Humans reasons about social dynamics when navigating everyday situations. Due to limited expressivity of existing NLP approaches, reasoning about the biased and harmful social dynamics in language remains a challenge, and can backfire against certain populations.
In the first part of the talk, I will analyze a failure case of NLP systems, namely, racial bias in automatic hate speech detection. We uncover severe racial skews in training corpora, and show that models trained on hate speech corpora acquire and propagate these racial biases. This results in tweets by self-identified African Americans being up to two times more likely to be labelled as offensive compared to others. We propose ways to reduce these biases, by making a tweet's dialect more explicit during the annotation process.
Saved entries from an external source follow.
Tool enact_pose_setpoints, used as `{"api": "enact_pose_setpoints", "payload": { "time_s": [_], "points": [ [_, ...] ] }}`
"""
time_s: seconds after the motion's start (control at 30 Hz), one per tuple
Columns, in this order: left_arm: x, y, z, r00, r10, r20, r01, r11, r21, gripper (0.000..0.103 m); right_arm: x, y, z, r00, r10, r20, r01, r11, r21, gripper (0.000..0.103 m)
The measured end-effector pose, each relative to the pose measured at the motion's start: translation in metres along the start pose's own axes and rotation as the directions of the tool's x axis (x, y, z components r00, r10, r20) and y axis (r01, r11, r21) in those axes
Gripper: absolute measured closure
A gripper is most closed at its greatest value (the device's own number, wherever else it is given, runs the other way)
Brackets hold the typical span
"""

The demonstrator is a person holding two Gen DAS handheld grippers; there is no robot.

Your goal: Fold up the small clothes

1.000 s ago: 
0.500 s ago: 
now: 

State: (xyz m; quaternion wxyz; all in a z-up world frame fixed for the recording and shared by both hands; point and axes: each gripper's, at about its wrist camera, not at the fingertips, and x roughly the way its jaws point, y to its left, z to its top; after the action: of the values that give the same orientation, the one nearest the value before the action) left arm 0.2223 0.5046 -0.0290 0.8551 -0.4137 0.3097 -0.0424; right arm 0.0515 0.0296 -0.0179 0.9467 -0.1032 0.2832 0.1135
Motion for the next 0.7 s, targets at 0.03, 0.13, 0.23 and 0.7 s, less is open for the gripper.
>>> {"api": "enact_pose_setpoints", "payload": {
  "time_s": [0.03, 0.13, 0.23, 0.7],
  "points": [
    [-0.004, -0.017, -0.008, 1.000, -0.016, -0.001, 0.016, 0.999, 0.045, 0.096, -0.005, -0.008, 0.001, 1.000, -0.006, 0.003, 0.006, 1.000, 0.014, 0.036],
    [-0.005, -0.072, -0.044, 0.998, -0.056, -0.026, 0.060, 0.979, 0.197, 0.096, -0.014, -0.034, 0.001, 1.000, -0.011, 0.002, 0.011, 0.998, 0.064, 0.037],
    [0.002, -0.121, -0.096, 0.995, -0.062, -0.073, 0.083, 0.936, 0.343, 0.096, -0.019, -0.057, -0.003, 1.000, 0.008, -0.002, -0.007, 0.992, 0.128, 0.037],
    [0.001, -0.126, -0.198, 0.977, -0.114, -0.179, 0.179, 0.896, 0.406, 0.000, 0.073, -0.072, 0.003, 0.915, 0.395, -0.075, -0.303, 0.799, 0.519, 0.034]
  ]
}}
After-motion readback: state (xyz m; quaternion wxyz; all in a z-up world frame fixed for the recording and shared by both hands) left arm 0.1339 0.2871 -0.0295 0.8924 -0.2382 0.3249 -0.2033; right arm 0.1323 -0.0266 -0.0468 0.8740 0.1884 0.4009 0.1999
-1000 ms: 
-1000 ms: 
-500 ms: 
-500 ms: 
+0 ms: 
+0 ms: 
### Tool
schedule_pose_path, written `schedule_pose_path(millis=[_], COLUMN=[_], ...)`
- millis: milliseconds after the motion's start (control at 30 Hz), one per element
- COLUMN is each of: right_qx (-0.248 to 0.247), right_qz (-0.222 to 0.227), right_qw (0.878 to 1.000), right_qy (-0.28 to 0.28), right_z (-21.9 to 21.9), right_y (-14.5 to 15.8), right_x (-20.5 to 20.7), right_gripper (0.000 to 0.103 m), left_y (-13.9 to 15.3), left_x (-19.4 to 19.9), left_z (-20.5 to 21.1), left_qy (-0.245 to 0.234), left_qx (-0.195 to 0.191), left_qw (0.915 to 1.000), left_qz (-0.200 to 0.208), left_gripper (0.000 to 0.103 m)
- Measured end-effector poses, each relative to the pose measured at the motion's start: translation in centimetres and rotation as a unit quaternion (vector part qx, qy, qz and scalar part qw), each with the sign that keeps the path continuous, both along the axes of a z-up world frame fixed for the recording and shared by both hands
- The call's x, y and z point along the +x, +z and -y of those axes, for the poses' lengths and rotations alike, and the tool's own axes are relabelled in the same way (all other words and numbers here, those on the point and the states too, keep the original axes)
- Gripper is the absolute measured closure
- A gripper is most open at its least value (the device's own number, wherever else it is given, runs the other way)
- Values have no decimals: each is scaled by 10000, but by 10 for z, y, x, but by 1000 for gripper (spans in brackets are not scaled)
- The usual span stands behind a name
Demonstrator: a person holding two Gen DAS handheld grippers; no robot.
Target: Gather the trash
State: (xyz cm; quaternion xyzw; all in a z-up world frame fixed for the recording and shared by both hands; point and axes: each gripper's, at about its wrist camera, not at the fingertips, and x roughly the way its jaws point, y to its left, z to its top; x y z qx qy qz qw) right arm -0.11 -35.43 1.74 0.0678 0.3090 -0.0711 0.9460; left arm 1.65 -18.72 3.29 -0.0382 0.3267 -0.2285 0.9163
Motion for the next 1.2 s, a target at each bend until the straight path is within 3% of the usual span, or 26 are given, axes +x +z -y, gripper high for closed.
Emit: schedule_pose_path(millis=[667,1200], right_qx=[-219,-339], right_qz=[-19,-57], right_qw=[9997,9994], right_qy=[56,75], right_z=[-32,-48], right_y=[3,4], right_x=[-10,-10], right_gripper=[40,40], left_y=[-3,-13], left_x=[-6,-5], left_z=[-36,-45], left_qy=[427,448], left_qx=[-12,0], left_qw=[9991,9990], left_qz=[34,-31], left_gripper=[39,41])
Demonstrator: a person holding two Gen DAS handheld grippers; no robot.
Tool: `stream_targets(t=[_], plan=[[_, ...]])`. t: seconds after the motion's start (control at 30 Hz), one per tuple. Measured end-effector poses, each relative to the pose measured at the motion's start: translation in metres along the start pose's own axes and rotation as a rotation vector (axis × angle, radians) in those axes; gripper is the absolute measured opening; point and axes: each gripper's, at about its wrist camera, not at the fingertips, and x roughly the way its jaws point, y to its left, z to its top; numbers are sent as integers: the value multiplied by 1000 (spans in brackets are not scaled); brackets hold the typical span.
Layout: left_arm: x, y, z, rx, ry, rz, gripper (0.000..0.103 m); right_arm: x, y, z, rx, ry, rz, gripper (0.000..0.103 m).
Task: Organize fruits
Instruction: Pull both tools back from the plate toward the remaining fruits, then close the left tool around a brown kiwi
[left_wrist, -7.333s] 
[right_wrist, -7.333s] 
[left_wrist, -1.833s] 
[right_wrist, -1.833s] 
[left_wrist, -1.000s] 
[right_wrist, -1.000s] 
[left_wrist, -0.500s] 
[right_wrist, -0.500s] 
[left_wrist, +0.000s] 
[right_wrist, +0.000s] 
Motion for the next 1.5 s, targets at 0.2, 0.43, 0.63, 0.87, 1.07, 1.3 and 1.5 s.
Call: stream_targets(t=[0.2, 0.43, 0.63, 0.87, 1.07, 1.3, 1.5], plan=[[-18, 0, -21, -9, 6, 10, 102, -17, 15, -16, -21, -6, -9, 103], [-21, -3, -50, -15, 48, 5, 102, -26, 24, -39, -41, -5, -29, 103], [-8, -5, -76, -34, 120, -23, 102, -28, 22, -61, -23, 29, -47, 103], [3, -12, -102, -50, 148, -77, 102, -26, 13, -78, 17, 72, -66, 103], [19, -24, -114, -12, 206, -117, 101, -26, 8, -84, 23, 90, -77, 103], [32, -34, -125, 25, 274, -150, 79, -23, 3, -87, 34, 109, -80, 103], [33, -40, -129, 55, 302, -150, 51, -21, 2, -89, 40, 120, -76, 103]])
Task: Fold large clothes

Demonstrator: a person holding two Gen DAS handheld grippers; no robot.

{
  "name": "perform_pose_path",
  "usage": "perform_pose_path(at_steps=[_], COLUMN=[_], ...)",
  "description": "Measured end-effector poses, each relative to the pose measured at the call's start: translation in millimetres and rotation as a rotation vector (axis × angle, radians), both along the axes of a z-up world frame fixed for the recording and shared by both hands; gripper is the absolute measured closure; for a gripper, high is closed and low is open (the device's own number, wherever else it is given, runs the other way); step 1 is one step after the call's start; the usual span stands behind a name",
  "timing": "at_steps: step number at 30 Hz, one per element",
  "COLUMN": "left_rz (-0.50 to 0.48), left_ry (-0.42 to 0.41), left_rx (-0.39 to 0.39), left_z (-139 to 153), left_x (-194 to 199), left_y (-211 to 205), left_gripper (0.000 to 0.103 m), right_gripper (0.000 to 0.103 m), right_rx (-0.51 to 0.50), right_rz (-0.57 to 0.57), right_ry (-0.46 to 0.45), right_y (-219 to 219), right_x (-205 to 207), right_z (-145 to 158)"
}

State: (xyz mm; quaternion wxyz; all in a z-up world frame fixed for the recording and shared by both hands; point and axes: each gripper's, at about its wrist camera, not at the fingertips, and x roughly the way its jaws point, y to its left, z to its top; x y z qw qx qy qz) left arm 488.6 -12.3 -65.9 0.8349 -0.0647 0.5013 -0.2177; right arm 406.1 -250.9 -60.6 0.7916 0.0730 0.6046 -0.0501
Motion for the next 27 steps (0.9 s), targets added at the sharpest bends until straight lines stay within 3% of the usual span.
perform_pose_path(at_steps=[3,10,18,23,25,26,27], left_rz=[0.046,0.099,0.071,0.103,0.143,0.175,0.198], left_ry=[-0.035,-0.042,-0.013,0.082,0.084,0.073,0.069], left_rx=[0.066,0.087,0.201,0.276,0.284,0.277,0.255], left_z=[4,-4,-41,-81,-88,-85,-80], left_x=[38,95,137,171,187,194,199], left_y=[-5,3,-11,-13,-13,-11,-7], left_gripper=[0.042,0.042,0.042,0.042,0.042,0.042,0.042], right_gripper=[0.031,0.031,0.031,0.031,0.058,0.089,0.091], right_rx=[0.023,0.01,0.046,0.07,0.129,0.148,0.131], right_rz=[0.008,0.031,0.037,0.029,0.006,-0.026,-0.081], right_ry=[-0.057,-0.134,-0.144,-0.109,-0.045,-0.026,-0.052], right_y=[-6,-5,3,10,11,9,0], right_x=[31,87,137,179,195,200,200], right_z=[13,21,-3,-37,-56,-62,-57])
Then, I will introduce Social Bias Frames, a conceptual formalism that models the pragmatic frames in which people project social biases and stereotypes onto others to reason about biased or harmful implications in language. Using a new corpus of 150k structured annotations, we show that models can learn to reason about high-level offensiveness of statements, but struggle to explain why a statement might be harmful. I will conclude with future directions for better reasoning about biased social dynamics.
Maarten Sap is a 5th year PhD student at the University of Washington advised by Noah Smith and Yejin Choi. He is interested in natural language processing (NLP) for social understanding; specifically in understanding how NLP can help us understand human behavior, and how we can endow NLP systems with social intelligence, social commonsense, or theory of mind. He's interned on project Mosaic at AI2, working on social commonsense for artificial intelligence systems, and at Microsoft Research working on long-term memory and storytelling with Eric Horvitz.